**YOUR INSTRUCTIONS:** Which lines in the listing below contain the word "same"? Copy each one.

**PROVIDED DATA:**
-- -- --

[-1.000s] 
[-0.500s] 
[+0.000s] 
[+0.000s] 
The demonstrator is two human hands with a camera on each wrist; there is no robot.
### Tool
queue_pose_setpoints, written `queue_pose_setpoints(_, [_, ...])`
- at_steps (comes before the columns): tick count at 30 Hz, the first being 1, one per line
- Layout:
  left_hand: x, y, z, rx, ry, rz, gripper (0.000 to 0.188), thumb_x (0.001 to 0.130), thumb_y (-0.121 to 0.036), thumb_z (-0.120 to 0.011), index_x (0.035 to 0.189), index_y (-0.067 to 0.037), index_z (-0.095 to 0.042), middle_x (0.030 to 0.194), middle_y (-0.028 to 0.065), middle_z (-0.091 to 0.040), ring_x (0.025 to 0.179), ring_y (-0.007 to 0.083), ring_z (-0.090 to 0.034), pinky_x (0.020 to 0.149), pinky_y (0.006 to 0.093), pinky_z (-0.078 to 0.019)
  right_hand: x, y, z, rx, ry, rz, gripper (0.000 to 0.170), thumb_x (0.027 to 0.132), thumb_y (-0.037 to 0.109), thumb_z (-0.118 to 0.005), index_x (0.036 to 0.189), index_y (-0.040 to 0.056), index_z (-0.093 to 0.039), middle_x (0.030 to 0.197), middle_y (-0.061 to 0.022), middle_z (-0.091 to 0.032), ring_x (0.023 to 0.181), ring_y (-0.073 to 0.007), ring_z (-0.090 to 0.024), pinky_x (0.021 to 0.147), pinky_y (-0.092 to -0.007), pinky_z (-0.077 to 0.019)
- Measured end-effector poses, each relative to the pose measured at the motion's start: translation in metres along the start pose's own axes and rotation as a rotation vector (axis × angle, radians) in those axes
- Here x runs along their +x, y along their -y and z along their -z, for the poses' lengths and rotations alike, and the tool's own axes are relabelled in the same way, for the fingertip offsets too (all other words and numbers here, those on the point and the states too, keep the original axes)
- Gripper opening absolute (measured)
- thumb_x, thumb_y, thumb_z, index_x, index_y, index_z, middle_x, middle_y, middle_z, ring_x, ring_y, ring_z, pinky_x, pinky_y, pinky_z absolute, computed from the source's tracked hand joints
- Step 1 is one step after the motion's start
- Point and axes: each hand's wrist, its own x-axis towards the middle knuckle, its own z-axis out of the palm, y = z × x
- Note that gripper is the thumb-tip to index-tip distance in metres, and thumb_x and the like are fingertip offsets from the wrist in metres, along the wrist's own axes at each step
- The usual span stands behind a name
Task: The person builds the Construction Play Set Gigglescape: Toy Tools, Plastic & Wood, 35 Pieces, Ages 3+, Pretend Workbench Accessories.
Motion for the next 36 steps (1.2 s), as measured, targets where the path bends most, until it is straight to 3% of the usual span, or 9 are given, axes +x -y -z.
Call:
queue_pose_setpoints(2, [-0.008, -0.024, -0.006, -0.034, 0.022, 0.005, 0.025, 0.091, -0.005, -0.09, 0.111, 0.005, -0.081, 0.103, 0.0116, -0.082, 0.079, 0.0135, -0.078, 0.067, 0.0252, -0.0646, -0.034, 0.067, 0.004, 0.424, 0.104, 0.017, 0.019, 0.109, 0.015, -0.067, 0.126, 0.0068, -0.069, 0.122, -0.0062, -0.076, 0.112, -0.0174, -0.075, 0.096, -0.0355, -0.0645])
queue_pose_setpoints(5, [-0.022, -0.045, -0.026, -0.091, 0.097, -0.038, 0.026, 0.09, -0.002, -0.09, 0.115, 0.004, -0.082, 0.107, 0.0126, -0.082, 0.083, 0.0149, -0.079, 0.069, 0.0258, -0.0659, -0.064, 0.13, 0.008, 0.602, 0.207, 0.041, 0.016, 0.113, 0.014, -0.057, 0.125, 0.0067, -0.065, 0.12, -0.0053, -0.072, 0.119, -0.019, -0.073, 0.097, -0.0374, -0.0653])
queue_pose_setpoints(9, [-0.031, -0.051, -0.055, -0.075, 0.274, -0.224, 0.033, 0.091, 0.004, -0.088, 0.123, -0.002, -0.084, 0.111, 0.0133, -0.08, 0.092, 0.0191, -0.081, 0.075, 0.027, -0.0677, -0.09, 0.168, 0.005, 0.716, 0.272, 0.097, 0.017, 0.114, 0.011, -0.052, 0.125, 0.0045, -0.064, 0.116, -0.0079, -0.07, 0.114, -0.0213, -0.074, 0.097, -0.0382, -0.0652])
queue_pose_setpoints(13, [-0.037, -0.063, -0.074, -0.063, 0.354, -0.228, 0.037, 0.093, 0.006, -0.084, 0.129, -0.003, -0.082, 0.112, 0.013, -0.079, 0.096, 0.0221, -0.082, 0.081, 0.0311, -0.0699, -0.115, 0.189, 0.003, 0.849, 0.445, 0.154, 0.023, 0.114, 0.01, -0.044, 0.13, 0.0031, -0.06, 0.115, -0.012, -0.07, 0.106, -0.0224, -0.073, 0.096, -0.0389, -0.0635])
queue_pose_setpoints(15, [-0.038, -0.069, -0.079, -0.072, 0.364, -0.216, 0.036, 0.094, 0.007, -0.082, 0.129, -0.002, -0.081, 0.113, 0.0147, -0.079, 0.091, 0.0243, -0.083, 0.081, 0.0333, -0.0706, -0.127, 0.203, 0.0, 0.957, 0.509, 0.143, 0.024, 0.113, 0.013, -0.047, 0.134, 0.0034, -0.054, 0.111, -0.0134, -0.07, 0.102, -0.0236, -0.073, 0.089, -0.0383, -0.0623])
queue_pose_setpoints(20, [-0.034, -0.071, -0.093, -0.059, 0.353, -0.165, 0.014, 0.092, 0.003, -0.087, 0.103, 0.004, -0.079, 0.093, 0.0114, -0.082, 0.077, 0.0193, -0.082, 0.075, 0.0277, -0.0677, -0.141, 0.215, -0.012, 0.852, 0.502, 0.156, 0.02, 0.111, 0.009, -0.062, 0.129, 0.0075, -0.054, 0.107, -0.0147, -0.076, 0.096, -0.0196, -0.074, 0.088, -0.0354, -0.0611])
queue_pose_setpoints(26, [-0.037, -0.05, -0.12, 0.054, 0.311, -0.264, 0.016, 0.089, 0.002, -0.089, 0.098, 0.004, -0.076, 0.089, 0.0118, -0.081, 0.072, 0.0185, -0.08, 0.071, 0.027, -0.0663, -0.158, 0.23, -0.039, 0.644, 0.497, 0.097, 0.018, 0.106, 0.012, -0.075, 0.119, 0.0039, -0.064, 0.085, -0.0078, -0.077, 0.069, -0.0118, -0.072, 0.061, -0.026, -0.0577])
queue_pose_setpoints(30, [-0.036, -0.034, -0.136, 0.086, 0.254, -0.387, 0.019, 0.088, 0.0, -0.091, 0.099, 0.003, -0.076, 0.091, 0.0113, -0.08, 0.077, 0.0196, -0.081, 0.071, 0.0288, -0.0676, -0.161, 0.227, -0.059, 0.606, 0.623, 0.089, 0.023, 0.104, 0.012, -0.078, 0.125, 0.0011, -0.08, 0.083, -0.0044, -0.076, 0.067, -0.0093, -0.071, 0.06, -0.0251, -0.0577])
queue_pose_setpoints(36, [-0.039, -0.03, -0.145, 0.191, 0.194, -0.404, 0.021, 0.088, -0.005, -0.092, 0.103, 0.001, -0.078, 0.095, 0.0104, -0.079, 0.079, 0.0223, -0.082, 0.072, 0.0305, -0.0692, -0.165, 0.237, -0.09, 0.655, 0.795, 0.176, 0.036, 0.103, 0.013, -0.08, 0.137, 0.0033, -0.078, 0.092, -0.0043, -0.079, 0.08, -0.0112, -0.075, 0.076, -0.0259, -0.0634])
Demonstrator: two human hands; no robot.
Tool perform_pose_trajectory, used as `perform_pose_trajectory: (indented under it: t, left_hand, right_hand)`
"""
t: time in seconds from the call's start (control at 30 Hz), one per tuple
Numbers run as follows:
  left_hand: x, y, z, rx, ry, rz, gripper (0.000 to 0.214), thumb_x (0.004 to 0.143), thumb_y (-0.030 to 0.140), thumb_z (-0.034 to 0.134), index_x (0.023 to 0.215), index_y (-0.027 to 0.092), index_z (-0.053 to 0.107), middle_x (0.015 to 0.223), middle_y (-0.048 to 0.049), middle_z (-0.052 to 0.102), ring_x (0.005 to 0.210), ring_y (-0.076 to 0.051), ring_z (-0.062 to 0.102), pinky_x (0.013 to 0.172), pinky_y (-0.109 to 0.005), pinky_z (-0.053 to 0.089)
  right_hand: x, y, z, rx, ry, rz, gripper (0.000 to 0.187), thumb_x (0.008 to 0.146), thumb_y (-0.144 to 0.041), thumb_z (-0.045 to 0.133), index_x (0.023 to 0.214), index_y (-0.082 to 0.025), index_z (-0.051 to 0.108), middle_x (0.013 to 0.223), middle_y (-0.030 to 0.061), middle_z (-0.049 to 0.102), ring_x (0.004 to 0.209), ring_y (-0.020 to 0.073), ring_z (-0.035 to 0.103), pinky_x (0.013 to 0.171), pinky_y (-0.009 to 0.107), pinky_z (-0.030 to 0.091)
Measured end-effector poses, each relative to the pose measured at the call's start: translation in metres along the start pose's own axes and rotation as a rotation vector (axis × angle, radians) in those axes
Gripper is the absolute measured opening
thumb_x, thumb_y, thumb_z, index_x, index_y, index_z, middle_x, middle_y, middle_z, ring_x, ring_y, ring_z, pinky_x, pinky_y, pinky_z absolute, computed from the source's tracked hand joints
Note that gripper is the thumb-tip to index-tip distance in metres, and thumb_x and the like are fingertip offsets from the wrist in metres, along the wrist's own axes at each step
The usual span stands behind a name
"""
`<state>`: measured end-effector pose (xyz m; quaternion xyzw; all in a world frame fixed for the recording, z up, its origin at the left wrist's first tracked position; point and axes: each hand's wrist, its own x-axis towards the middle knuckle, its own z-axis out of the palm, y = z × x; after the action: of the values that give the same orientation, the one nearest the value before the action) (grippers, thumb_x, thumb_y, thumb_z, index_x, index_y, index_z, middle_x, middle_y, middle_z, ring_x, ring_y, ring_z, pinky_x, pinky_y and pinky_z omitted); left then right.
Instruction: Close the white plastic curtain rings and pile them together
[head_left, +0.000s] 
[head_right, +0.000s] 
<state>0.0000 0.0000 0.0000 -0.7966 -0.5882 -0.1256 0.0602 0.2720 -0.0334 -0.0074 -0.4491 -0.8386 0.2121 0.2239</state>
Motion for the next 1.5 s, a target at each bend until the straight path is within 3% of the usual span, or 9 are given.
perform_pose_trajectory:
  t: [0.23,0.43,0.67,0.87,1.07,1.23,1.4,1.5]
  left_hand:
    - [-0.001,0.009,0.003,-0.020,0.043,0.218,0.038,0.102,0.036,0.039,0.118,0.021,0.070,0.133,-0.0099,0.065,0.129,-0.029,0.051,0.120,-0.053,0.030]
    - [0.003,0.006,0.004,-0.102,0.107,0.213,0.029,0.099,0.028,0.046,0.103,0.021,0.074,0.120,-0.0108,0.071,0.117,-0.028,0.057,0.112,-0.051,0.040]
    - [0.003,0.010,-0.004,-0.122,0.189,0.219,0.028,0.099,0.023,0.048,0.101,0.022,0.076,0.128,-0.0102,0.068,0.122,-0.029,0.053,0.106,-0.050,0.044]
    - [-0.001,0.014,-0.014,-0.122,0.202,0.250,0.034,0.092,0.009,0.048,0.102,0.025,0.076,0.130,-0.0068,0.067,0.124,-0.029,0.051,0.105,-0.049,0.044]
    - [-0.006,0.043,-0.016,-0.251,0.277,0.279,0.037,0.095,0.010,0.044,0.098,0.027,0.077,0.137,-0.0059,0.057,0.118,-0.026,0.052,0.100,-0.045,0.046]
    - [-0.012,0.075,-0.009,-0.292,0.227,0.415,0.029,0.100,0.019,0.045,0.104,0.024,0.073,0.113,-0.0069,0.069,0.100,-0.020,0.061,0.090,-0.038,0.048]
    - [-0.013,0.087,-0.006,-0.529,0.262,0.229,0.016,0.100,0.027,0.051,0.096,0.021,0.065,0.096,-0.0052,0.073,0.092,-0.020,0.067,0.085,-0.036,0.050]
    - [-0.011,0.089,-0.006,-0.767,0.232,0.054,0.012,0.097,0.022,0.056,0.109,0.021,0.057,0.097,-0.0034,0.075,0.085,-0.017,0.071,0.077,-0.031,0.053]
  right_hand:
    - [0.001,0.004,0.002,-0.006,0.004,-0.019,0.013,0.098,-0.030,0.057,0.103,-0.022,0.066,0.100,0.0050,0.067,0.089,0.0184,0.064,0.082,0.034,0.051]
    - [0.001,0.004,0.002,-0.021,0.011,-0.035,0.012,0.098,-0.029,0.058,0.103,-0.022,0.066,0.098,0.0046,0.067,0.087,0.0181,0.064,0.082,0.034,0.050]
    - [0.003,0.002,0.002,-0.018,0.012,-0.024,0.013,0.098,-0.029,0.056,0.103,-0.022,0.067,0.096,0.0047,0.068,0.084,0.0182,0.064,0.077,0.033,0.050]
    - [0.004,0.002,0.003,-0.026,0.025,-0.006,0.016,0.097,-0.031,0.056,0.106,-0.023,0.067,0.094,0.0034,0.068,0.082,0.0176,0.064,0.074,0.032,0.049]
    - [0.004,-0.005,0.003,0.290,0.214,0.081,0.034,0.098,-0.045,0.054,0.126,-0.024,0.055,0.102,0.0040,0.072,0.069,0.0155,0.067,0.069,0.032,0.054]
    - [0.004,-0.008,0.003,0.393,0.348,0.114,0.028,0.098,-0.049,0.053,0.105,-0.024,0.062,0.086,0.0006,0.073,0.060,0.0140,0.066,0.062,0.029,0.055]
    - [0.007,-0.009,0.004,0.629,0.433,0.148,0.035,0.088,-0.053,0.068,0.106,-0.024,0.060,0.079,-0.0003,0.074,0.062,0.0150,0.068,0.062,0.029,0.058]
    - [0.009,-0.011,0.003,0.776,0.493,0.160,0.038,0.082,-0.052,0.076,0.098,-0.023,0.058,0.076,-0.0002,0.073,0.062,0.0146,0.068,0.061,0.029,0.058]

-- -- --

**OUTPUT OF THE EXERCISE:**
- Here x runs along their +x, y along their -y and z along their -z, for the poses' lengths and rotations alike, and the tool's own axes are relabelled in the same way, for the fingertip offsets too (all other words and numbers here, those on the point and the states too, keep the original axes)
`<state>`: measured end-effector pose (xyz m; quaternion xyzw; all in a world frame fixed for the recording, z up, its origin at the left wrist's first tracked position; point and axes: each hand's wrist, its own x-axis towards the middle knuckle, its own z-axis out of the palm, y = z × x; after the action: of the values that give the same orientation, the one nearest the value before the action) (grippers, thumb_x, thumb_y, thumb_z, index_x, index_y, index_z, middle_x, middle_y, middle_z, ring_x, ring_y, ring_z, pinky_x, pinky_y and pinky_z omitted); left then right.

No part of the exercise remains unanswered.